In those days, graham crackers came twelve to a package. Three packages inside the box. So you could just crumbled up a package. You see that, of course.

One day I bought graham crackers and found Nabisco had decided to put only 11 crackers in each package. Oh yes, they still charged the same--or more. Made me mad. And you can see what it meant to making yum-yums--not that I make them all the time. I don't.

Then one day it was ten to a package. Brother!

So how do you think I feel about nine crackers in the package? That is what we have now. Nine.

  • Okay. I'll mention mayonnaise. Quart-size jar. Well, guess what. The jar is no longer a quart jar, which means I no longer get a quart when I pay for what kind of looks like a quart of mayonnaise. If you look at the bottom of the jar, you will see that they make a large indentation in it so that it will hold only the 30 ounces they're now selling for a lot of money. This is Best Foods I'm talking about. And Kraft, too. The jar of Kraft mayonnaise says this on the label: New jar, same amount of mayonnaise. Same meaning 30 ounces. Oh this kind of stuff is not new. Just crummy.

Saturday, June 6, 2015

The Big Wind. Think Bigger.

Who knows about the weather?

Richard says being a weather person--you know reporter and prognosticator--is the only job where you can be wrong most of the time and still make a good living at it.

Maybe. I'd list doctors next. But let's pretend I didn't say that.

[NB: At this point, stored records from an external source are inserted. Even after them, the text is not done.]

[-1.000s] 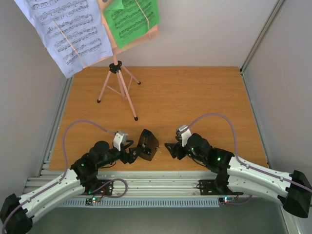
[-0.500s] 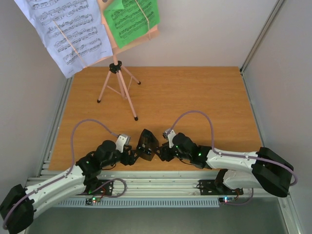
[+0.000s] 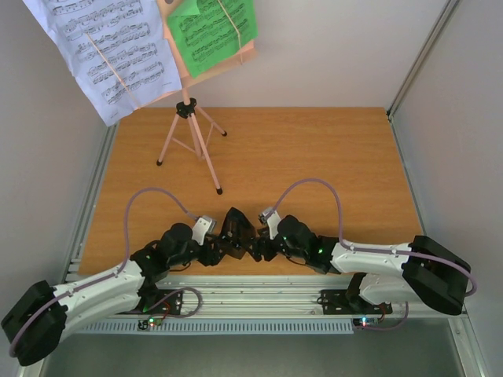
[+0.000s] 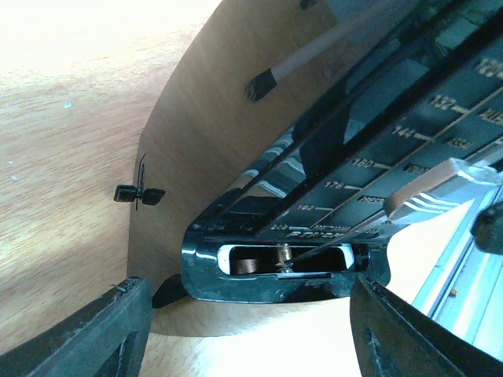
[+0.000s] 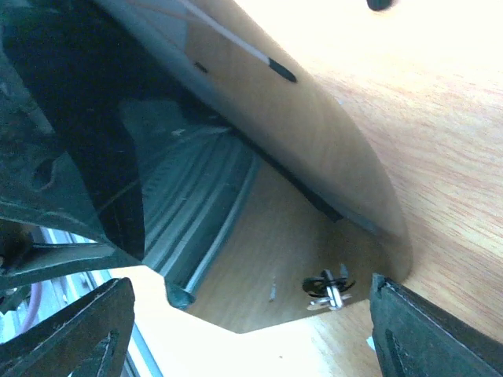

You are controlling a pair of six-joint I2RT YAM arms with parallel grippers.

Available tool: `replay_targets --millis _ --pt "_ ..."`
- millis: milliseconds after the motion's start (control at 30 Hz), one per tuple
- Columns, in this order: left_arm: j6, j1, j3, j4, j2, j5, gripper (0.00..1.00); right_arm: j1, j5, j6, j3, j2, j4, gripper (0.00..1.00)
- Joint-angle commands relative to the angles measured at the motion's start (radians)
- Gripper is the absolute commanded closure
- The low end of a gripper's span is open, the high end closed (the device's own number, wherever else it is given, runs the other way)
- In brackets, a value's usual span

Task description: Pack up the instrument practice props

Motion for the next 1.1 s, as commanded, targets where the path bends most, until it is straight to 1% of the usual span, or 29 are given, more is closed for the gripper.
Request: replay_targets --millis 0,100,167,367,567,767,1067 --pt "0.023 0.0 0.025 0.107 0.01 0.023 0.31 0.034 0.037 -0.058 -0.021 -0.026 0.053 0.16" --pt "0.026 0.0 0.027 0.112 0.011 0.033 0.33 0.074 0.076 -0.078 -0.003 -0.01 0.048 0.14" --pt "0.028 0.0 0.028 0.112 0.011 0.04 0.33 0.089 0.137 -0.076 0.011 0.006 0.046 0.15" --pt "0.03 -0.002 0.028 0.117 0.013 0.055 0.34 0.092 0.256 -0.033 0.04 0.04 0.0 0.27" --pt "0.034 -0.007 0.033 0.141 0.032 0.086 0.35 0.091 0.347 -0.056 0.073 0.047 -0.065 0.35" --pt "0.042 -0.008 0.045 0.156 0.066 0.086 0.35 0.086 0.373 -0.1 0.085 0.052 -0.066 0.43" --pt "0.06 -0.009 0.069 0.189 0.13 0.1 0.36 0.02 0.332 -0.139 0.085 0.081 -0.024 0.47"
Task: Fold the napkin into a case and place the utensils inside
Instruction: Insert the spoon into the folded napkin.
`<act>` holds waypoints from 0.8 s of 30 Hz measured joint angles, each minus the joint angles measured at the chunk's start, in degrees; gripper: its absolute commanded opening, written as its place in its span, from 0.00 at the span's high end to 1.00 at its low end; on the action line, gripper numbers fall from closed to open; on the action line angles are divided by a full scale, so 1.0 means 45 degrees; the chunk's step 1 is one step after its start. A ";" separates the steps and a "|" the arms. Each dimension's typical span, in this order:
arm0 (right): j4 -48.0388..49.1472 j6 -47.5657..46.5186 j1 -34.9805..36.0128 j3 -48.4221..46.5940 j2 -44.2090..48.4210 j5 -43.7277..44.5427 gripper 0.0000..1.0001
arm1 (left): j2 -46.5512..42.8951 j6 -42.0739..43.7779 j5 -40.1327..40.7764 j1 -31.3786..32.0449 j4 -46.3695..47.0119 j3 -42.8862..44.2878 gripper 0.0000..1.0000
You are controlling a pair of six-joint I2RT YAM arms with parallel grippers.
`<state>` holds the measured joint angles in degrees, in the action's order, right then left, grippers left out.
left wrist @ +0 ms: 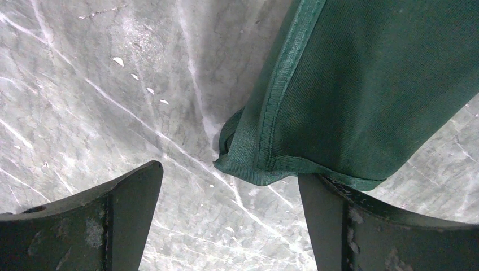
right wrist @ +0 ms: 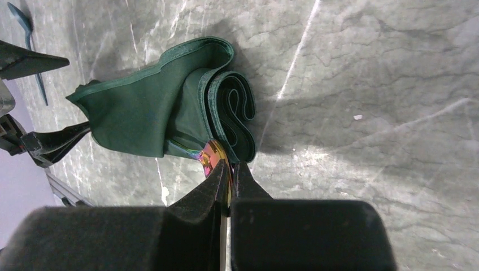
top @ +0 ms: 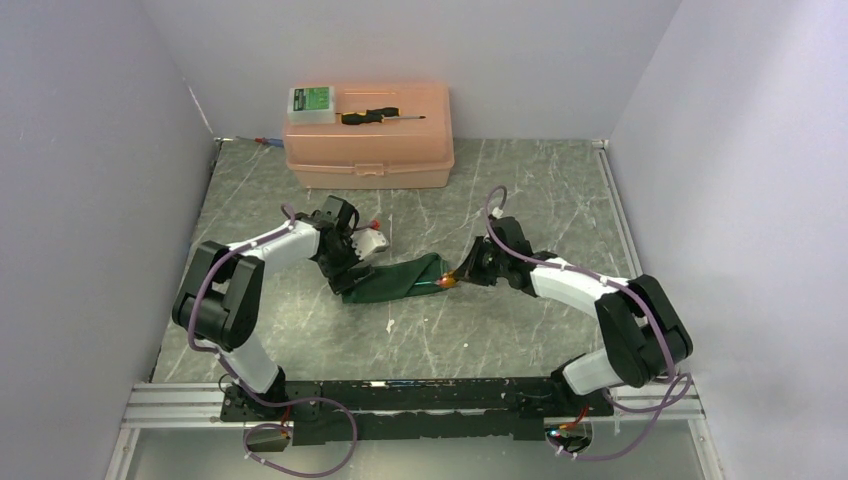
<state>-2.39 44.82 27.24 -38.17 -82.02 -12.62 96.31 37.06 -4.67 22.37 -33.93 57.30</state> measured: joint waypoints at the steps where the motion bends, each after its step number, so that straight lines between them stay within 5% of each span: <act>1: 0.0112 0.0039 0.0058 0.0000 -0.0112 -0.0010 1.00 | -0.0019 0.0010 -0.0005 0.0000 0.0019 -0.0019 0.05; 24: 0.0554 -0.0034 0.0976 -0.1506 -0.1953 0.0010 1.00 | -0.0165 0.0107 -0.0005 0.0024 0.0199 -0.0185 0.05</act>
<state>0.10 44.66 31.64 -44.95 -90.80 -12.58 95.57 37.54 -4.69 22.48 -33.04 56.47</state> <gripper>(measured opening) 0.032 0.950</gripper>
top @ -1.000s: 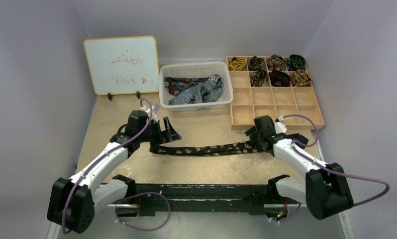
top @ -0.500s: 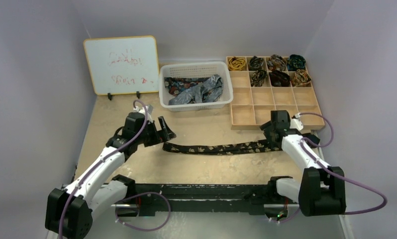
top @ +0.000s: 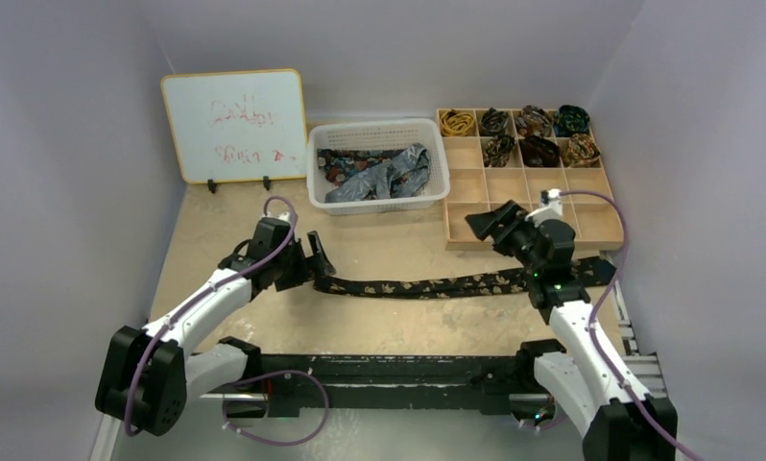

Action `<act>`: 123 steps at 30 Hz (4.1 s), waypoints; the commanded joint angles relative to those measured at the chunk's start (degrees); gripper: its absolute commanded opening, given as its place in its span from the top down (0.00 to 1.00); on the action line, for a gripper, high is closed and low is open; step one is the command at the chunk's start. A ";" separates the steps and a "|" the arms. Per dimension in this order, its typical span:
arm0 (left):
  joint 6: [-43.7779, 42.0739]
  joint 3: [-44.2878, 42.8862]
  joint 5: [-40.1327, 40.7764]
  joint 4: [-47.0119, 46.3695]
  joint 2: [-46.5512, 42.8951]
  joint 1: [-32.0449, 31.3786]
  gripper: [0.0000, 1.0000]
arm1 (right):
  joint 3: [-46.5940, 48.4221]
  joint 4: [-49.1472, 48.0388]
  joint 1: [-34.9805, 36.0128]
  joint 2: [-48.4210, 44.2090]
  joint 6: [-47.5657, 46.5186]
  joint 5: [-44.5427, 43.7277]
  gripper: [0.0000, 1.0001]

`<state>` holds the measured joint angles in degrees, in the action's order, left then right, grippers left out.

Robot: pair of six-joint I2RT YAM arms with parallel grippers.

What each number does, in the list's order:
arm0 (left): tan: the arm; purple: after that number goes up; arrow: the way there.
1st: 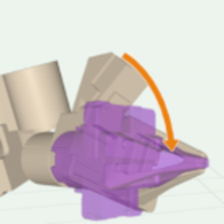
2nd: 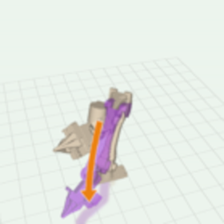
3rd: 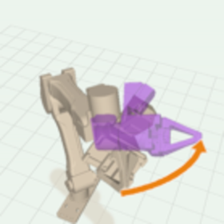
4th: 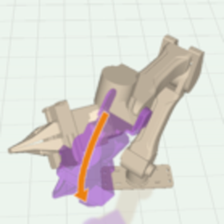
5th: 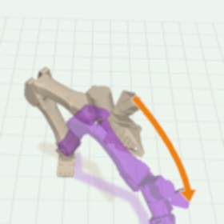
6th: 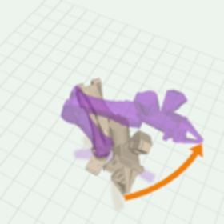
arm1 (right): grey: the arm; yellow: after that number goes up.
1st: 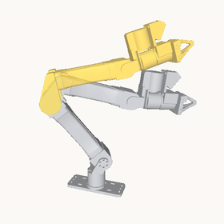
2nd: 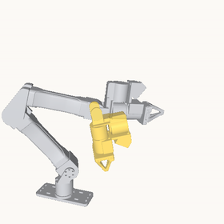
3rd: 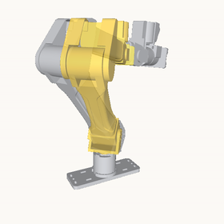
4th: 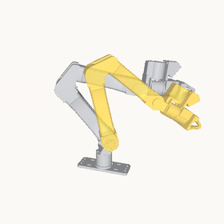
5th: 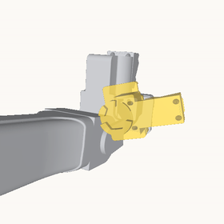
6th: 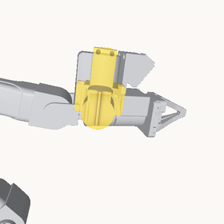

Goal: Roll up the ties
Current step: Flatten out the tie at the center of the board, then roll the tie at the center of the board.

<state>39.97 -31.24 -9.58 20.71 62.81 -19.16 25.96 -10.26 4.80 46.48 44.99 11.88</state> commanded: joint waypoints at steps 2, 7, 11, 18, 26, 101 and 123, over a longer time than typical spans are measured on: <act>0.63 3.01 -0.63 -3.80 -1.79 1.15 0.15 | -1.37 -11.54 9.25 3.81 -7.14 10.01 0.20; 1.00 7.27 -4.21 -7.52 -2.92 3.91 0.26 | -1.57 -16.28 19.06 9.29 -7.56 9.00 0.28; 0.97 8.92 -5.94 -8.00 -2.41 6.15 0.35 | -1.65 -19.44 23.33 14.92 -8.33 7.46 0.37; -0.50 10.78 -7.78 -12.92 -1.54 7.82 0.49 | 1.34 -19.72 27.84 22.49 -9.69 7.76 0.42; -1.78 10.43 -9.66 -13.92 0.73 7.82 0.66 | 7.10 -18.23 32.42 29.65 -9.11 7.82 0.41; -2.50 12.61 -10.40 -15.09 -4.23 7.91 0.33 | 30.48 4.13 51.19 56.59 3.57 -11.70 0.88; -3.22 12.23 -11.47 -15.97 -2.35 7.91 0.44 | 30.90 8.40 50.41 58.77 4.87 -15.31 0.85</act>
<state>38.28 -18.11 -20.45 5.19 59.61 -11.64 56.97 -4.60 55.44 104.14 49.06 -1.63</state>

All of this to introduce my post about last night's big wind. And I already know you're not thinking big enough. When things finally died down, about nine o'clock, I saw leaves all over the lawns and pine needles and pine cones and those other nasty little pine things everywhere--lawns and driveway.

But wait. It gets bigger.

A branch from one of my ash trees had been blown off, one end sticking in the ground, the other propped up on the chain link fence. The branch was big, and you're not thinking big enough, maybe fifteen feet long. And I can't know how such a big branch could break off, and I can't tell which of the trees it broke off from.

Andrew sawed and cut and I carried sections of it to the trash can, which is now full. But neither of us thought at first that we could get all of it in one can. We did, though, and the thing is cleared away.

Thank goodness for Andrew, because I worried about it much of the night, thought we'd have to borrow somebody's chain saw. He used the little Back Saw, which in my hands would have been useless, and the long-handled pruner, and we pulled and so on.